### AIM OF THE TASK
Which lines below include the string "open"? Please show each one.

### TASK MATERIAL

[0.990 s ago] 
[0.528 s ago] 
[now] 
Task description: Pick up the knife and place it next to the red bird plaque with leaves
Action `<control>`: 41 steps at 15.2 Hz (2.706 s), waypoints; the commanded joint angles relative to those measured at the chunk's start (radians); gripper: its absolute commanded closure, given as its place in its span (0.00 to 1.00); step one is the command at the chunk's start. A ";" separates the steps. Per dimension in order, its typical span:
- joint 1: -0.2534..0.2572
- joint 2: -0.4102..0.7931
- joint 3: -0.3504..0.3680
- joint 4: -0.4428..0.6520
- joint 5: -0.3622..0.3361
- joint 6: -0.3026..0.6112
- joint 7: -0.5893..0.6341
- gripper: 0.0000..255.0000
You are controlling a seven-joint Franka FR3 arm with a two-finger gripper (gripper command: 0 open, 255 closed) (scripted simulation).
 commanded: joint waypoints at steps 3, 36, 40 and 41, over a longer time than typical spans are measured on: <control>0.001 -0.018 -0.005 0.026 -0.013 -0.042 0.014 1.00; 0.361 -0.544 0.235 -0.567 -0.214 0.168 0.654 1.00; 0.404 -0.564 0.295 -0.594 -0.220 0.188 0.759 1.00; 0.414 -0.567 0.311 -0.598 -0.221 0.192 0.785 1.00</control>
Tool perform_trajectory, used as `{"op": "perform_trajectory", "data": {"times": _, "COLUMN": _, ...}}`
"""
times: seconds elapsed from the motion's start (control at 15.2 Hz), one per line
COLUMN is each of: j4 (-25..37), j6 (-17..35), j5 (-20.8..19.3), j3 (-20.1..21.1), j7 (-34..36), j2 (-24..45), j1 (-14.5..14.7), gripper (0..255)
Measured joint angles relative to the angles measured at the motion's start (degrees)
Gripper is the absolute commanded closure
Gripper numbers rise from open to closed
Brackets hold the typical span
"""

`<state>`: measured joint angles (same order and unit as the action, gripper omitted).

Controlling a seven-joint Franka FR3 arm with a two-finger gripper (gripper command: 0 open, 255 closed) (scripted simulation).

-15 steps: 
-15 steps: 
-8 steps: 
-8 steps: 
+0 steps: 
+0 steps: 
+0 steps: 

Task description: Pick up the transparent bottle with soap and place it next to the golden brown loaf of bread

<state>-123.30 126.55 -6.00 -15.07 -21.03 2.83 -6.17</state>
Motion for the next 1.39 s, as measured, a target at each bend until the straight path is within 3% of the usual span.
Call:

### SOLUTION FOR THIS PROBLEM
You are controlling a seven-joint Franka FR3 arm with a two-finger gripper (gripper command: 0 open, 255 closed) (scripted simulation).
Gripper numbers rise from open to closed
Controlling a seven-joint Franka FR3 arm with a two-finger gripper (gripper command: 0 open, 255 closed) (scripted simulation).

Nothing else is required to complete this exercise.